Table 2: Quantification of emissions from production of thermal energy and electricity
Specified emission source (column 1) GHGs (column 2) Method for calculating GHGs (column 3) Sampling, analysis and measurement requirements*
(column 4)
Method for estimating missing analytical data (column 5)
Stationary fuel combustion emissions CO2 CH4 and N2O GHGRP 2024/2025, sections 2.A and 2.B* GHGRP 2024/2025 2.D.1 to 2.D.4* GHGRP 2024/2025 2.E
Industrial process emissions from acid gas scrubbers and acid gas reagent CO2 GHGRP 2024/2025 7.C GHGRP 2024/2025 7.D GHGRP 2024/2025 7.E
Industrial product use emissions from (a) electrical equipment SF6 and PFC WCI Method WCI.233 WCI Method WCI.234 WCI Method WCI.235
Industrial product use emissions from (b) cooling units HFC WCI Method WCI.43(d) WCI Method WCI.44 WCI Method WCI.45

*Refer to section 4.9 for additional quantification requirements

4.4 Method to determine GHGs resulting from the production of thermal energy that is transferred from the facility during the calendar year

For the purposes of the determination of the quantity of GHGs that may be included under element D in the formula under section 17 of the Regulations, the quantity of GHGs resulting from the production of thermal energy that is transferred from the facility during the calendar year is determined by the following formula:

See long description below
Long description

the quantity of GHGs resulting from the production of thermal energy that is transferred from the facility during the calendar year is equal to the summation of (Ek divided by Pk) multiplied by Qk from k equals 1 to n

where

Ek

is the total quantity of GHG emissions that results from the production of thermal energy at the facility, expressed in CO2e tonnes, in the calendar year. If biomass fuel is used, this quantity is multiplied by the ratio of heat, as determined in subsection 4.10, to determine the applicable value;

Pk

is the quantity of thermal energy produced at the facility, expressed in GJ, in a calendar year, determined using a continuous measuring device;

Qk

is the quantity of  thermal energy transferred from the facility, expressed in GJ, in a calendar year, determined using a continuous measuring device; and

k

is the kth stream of thermal energy, with “k” going from 1 to n, where n is the number of streams of thermal energy that are transferred from the unit during the calendar year.

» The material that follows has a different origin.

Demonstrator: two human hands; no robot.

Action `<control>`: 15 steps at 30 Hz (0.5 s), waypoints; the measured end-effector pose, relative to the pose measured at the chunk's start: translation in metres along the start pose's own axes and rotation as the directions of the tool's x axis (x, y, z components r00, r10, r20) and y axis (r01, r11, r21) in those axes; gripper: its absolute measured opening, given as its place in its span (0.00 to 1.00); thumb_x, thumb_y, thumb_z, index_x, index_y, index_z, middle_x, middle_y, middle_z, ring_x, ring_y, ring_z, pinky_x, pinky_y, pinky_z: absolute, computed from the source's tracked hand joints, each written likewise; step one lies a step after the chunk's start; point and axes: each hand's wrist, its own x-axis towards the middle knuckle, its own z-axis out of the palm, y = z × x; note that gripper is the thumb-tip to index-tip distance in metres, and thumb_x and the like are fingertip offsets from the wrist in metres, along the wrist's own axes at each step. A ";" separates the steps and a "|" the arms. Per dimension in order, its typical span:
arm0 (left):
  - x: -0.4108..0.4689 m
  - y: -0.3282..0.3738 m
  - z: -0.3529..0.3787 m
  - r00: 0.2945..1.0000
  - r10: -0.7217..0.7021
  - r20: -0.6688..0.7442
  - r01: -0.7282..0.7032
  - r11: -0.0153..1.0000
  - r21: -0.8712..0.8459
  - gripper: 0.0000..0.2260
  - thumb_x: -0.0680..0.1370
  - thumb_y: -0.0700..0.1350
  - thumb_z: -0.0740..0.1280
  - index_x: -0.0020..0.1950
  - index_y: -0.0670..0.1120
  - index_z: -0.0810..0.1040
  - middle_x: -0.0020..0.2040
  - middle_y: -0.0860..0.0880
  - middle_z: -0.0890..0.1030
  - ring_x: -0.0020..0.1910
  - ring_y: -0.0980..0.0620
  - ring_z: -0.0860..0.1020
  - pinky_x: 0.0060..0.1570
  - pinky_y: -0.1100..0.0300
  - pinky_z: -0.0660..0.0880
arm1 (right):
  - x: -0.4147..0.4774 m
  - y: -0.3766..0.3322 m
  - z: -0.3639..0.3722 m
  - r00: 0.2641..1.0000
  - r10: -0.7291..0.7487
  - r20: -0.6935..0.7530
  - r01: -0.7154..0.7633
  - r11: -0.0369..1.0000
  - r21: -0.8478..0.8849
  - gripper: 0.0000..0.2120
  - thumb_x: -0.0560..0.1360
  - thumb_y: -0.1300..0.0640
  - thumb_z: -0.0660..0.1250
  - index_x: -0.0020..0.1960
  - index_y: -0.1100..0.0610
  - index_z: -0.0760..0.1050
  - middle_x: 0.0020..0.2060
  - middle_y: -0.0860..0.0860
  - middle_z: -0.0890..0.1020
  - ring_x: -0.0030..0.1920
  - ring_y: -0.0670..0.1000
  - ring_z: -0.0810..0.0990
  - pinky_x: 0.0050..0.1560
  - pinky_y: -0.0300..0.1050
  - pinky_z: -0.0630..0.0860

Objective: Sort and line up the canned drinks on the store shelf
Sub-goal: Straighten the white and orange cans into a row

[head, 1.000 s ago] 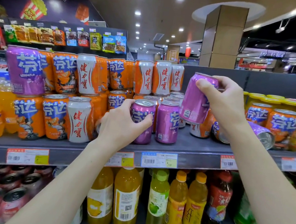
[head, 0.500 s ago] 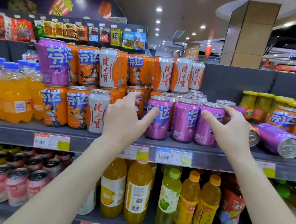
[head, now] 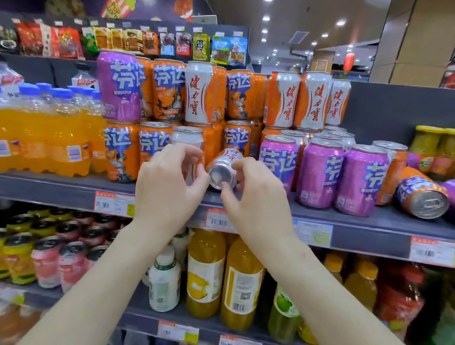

Quantification of Ek and Pk

The quantity for elements Ek and Pk are determined in accordance with the prescribed methods for stationary fuel combustion emissions in Table 2, or, if the thermal energy is produced by a cogeneration unit, a default value of 0.0556 tonnes of CO2e/GJ must replace Ek/Pk. If biomass fuel is used, multiply the applicable default value by the ratio of heat, as determined in section 4.10, to determine the applicable value.

4.5 Method to determine GHGs resulting from the production of hydrogen outside the facility that is supplied to the facility during the calendar year

For the purposes of the determination of the quantity of GHGs that may be included under element E in the formula under section 17 of the Regulations, the quantity of GHGs resulting from the production of hydrogen outside the facility that is supplied to the facility during the calendar year is determined by the following formula:

See long description below
Long description

the quantity of GHGs resulting from the production of hydrogen outside the facility that is supplied to the facility during the calendar year is equal to the summation of (Ek divided by Pk) multiplied by Qk from k equals 1 to n

where

Ek

is the quantity of GHG emissions that results from hydrogen fuel produced at the originating facility in a calendar year, expressed in CO2e tonnes;

Pk

is the quantity of hydrogen fuel produced at the originating facility in the calendar year, expressed in tonnes at standard conditions, determined using a continuous measuring device;

Qk

is the quantity of hydrogen supplied to the facility during the calendar year, expressed in tonnes at standard conditions, determined using a continuous measuring device; and

k

is the kth stream of hydrogen, with “k” going from 1 to n, where n is the number of streams of hydrogen that are supplied to the facility during the calendar year.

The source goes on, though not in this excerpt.